Whenever a line below holds the word "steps", count it once; report the total and nothing else.

## Recorded data
------------------------

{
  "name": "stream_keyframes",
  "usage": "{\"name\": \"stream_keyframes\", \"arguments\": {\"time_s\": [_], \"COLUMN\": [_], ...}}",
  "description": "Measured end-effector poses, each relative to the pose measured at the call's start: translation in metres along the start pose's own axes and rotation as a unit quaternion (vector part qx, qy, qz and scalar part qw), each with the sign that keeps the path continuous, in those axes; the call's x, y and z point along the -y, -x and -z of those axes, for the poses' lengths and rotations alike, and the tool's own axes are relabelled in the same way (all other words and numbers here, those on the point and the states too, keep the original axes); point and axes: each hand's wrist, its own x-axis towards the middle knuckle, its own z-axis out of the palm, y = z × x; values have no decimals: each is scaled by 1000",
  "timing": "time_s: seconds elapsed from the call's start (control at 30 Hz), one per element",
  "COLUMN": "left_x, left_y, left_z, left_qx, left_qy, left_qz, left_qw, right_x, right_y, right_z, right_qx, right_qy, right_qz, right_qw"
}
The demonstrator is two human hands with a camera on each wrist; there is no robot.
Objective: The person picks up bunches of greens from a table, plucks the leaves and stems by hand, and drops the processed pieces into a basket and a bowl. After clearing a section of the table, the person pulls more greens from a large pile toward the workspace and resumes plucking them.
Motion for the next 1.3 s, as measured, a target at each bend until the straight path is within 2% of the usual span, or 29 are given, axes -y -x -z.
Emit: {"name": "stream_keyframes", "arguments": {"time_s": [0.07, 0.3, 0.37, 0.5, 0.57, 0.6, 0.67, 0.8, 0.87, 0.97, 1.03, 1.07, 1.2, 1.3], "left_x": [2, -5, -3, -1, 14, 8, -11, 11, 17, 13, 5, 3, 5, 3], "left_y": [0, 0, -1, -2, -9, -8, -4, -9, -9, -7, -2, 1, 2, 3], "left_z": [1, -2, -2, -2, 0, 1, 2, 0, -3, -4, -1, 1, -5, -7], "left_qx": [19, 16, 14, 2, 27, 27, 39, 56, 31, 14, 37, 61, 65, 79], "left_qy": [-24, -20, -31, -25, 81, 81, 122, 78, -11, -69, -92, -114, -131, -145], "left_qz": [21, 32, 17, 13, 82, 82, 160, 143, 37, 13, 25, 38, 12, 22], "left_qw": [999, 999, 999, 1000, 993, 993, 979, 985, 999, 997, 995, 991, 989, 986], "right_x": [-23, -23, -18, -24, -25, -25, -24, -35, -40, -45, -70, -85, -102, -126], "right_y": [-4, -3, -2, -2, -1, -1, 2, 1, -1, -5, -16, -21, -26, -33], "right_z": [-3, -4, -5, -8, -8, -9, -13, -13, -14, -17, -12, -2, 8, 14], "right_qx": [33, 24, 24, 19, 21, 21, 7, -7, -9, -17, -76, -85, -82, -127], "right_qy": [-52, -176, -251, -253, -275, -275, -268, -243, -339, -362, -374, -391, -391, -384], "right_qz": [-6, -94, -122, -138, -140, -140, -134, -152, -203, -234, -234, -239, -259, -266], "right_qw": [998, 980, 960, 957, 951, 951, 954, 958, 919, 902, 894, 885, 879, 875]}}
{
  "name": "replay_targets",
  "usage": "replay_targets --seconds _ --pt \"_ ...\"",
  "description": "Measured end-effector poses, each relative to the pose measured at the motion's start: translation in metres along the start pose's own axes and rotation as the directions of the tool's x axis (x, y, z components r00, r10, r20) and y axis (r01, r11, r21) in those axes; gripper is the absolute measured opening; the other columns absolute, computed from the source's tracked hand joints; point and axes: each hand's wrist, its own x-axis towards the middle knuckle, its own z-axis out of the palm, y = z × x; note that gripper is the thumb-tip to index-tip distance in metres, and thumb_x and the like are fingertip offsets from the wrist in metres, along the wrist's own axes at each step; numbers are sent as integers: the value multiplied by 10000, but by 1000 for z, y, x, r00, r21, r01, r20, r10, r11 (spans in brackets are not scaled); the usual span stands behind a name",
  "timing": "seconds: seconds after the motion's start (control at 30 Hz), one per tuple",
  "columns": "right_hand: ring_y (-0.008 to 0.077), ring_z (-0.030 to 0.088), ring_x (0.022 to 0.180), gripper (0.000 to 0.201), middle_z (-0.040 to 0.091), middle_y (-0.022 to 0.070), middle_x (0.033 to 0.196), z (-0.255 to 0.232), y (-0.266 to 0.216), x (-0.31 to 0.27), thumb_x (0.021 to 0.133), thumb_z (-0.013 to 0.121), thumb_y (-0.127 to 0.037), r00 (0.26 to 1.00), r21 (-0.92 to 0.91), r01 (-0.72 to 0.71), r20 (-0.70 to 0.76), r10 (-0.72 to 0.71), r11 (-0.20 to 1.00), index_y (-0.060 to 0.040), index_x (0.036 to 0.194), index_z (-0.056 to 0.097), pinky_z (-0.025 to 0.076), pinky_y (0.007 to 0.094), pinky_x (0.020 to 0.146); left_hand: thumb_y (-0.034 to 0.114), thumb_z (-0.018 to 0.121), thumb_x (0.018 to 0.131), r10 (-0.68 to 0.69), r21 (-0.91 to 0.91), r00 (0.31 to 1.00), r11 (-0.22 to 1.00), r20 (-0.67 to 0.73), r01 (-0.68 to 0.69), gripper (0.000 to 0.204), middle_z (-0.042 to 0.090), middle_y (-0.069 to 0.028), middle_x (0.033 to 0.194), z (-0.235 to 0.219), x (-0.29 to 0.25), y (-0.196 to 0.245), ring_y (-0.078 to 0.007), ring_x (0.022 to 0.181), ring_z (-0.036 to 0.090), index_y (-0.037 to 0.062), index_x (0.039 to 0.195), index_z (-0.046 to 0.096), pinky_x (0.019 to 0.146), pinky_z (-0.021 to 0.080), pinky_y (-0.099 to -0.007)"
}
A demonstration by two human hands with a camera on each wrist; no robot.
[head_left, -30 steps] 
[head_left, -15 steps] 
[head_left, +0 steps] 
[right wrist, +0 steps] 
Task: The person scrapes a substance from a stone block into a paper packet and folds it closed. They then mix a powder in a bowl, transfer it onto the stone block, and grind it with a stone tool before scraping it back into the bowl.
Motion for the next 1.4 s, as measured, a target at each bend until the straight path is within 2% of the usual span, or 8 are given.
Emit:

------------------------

## Answer below
4